### What to work on
Extract, unchanged, each line of the listing below from its first line through the line that contains "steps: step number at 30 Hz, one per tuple", inclusive, and nothing else.

### Stored data
__________________________________________________

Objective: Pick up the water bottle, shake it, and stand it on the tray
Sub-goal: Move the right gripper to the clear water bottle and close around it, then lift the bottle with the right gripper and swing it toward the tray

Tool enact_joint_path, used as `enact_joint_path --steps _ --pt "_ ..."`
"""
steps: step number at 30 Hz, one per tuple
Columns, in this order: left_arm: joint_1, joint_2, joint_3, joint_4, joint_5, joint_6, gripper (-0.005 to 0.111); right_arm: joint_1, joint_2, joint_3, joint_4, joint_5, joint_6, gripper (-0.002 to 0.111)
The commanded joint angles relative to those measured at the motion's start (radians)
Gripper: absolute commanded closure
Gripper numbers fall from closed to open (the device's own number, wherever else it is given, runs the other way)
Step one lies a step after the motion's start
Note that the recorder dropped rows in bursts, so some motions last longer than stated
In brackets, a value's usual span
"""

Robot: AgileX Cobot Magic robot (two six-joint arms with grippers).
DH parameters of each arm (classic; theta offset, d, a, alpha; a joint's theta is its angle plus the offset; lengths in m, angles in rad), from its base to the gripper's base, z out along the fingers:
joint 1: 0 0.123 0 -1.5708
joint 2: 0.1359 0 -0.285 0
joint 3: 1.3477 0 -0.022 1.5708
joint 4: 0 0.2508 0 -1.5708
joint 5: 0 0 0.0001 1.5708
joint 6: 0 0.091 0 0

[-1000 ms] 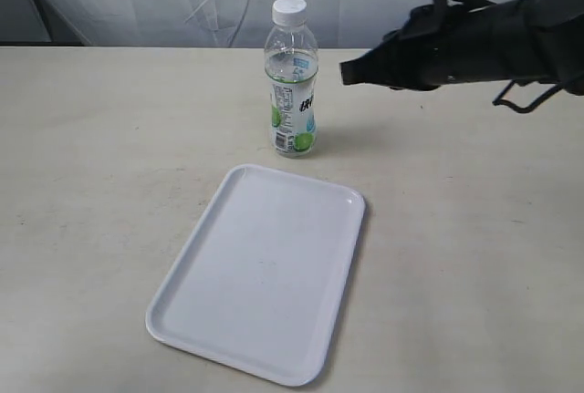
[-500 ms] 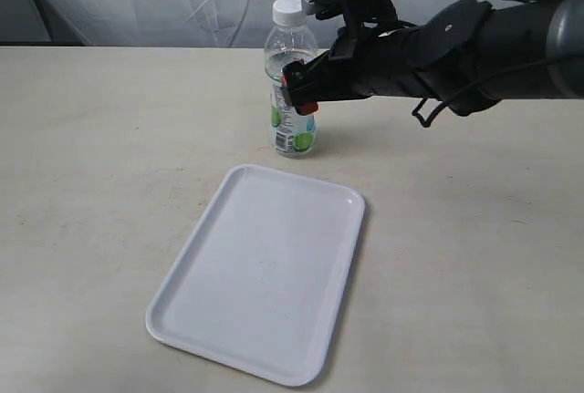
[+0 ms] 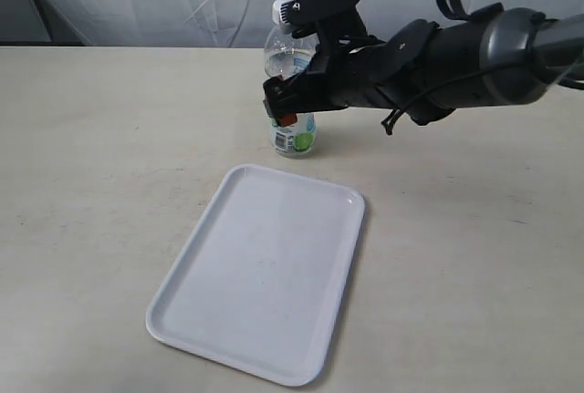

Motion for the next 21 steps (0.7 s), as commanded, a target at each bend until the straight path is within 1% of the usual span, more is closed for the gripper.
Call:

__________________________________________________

### Task solution
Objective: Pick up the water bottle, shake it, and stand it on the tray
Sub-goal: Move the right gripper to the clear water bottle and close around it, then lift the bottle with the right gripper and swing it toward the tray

Tool enact_joint_path, used as `enact_joint_path --steps _ --pt "_ ..."`
"""
steps: step number at 30 Hz, one per tuple

That's the full output for the exercise.